Divides b into a and puts the result back into a. For example, a/=b.

++ (post increment)

Adds one (1) to a, in place, so that a++. For example, if the initial value of a is 4, the expression a++ changes a to 5.

-- (post decrement)

Subtracts one (1) from a, in place, so that a– – . For example, if the initial value of a is 4, the expression a– – changes a to 3.

Parametric Model Functions

This category is a short cut to create three parametric models that are linear functions of set of window-selected columns.

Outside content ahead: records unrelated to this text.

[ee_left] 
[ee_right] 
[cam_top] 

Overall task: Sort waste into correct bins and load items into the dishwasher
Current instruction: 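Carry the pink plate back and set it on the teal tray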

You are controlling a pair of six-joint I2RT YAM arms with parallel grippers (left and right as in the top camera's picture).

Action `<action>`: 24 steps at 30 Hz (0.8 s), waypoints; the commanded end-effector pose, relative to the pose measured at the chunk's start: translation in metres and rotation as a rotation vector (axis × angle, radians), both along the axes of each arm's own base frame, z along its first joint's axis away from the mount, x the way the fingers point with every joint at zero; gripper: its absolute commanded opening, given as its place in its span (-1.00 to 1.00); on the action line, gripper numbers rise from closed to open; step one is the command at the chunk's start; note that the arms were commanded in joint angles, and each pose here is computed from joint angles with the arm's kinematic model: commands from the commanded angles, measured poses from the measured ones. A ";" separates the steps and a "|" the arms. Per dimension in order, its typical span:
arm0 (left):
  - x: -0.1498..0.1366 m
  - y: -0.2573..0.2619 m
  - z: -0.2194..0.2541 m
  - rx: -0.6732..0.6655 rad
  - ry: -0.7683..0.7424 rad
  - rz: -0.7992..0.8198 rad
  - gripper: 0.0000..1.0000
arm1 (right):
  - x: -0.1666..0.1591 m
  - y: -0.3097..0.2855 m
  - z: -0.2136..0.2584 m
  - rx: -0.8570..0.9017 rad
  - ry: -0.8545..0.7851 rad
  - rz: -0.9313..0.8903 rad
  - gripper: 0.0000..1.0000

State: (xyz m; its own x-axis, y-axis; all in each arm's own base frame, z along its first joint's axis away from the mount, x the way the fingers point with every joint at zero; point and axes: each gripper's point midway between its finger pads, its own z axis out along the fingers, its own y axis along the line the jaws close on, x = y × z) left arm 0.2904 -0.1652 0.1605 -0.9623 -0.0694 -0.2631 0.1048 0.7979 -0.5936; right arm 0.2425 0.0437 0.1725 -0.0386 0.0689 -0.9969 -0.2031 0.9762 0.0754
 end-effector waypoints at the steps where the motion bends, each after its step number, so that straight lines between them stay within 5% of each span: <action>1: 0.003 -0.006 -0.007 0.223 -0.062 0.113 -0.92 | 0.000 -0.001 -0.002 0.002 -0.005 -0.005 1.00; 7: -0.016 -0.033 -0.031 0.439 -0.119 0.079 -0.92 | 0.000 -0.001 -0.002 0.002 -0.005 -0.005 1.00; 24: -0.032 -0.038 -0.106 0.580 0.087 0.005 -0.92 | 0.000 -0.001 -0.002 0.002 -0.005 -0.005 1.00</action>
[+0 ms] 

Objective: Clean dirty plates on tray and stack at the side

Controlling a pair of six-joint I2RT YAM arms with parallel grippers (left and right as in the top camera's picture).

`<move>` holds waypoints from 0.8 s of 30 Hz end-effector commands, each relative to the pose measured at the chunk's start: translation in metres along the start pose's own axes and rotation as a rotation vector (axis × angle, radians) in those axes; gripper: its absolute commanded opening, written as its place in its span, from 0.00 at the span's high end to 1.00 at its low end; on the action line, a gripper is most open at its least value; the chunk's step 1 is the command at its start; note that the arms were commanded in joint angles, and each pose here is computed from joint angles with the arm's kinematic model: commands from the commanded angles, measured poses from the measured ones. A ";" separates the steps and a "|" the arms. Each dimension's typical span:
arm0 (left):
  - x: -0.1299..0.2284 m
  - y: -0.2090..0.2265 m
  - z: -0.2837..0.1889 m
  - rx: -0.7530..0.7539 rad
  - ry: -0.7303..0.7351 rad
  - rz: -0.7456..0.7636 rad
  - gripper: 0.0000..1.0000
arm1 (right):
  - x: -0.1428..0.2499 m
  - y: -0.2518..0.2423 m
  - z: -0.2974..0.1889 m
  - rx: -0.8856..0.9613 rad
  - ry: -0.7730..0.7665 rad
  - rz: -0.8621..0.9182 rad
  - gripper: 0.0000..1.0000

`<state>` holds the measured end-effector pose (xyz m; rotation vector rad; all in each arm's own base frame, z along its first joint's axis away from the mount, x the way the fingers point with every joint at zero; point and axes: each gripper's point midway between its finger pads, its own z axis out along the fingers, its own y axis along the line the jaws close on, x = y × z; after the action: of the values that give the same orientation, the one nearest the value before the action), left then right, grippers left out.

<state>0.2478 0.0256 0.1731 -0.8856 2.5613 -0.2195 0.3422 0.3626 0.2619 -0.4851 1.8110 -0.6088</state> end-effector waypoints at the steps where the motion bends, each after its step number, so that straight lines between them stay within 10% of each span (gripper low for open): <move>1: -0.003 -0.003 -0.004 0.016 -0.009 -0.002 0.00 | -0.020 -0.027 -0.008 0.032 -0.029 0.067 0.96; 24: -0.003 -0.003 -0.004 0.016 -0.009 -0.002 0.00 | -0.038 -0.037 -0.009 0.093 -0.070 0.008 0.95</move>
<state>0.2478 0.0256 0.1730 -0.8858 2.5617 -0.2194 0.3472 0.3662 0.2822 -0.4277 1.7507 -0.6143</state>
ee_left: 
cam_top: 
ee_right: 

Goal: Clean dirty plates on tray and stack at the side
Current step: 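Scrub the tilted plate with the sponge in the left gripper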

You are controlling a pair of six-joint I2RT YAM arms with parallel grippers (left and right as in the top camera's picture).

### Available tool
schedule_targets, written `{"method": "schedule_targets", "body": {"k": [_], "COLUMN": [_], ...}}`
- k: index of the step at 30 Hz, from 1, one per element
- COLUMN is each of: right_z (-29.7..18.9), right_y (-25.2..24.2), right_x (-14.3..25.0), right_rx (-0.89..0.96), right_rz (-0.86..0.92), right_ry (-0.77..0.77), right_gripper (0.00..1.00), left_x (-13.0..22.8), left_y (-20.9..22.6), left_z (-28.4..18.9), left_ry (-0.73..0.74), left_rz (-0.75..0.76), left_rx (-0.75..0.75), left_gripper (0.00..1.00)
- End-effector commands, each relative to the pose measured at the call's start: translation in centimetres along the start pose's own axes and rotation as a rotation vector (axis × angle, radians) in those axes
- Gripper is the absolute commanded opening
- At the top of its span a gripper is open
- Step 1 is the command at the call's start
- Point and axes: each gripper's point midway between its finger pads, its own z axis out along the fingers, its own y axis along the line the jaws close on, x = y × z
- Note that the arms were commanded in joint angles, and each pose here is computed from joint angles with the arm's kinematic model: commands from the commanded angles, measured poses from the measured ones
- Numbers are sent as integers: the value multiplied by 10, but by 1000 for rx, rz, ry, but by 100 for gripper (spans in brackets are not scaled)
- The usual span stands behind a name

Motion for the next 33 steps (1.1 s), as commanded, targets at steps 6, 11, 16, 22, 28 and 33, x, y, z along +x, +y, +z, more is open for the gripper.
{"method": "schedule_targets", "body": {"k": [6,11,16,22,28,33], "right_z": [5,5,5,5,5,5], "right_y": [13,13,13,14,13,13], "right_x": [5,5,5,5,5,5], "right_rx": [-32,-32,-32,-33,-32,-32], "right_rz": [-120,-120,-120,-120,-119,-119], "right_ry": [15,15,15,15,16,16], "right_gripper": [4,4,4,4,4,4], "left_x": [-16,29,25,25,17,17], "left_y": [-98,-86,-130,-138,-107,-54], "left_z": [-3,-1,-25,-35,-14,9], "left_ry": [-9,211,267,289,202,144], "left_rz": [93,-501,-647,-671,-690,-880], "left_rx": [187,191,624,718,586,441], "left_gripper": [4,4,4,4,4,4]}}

Linear Model, Interactions Model, Full Quadratic Model

Selecting each of these opens a column selection box that lets you select one or more columns to be included in the model. The function then creates and populates the chosen model.

Finance Functions

Lets you create formulas to calculate principal payments, interest rate, rate of return, and so on.

Double Declining Balance

Returns the depreciation of an asset for a specified period of time. The function uses the double-declining balance method or some other depreciation factor.

Future Value

Returns the future value of an investment that is based on periodic, constant payments and a constant interest rate.

Interest Payment

Returns the interest payment for a given period for an investment that is based on periodic, constant payments and a constant interest rate.

Interest Rate

Returns the interest rate per period of an annuity.

Internal Rate of Return

Returns the internal rate of return for a series of cash flows in the values argument.

Modified Internal Rate of Return

Returns the modified internal rate of return for a series of periodic cash flows. The cost of investment and the interest received on reinvested cash is included.

Net Present Value

Returns the net present value of an investment by using a discount rate and a series of future payments (negative values) and income (positive values).

Number of Periods

Returns the number of periods for an investment that is based on periodic, constant payments and a constant interest rate.

Payment

Returns the payment for a loan that is based on constant payments and a constant interest rate.

Present Value

Returns the present value of an investment.

Principal Payment

Returns the payment on the principal for a given period for an investment that is based on periodic, constant payments and a constant interest rate.

Straight Line Depreciation

Returns the straight-line depreciation of an asset for one period.

Sum Of Years Digits Depreciation

Returns the sum-of-years’ digits depreciation of an asset for a specified period.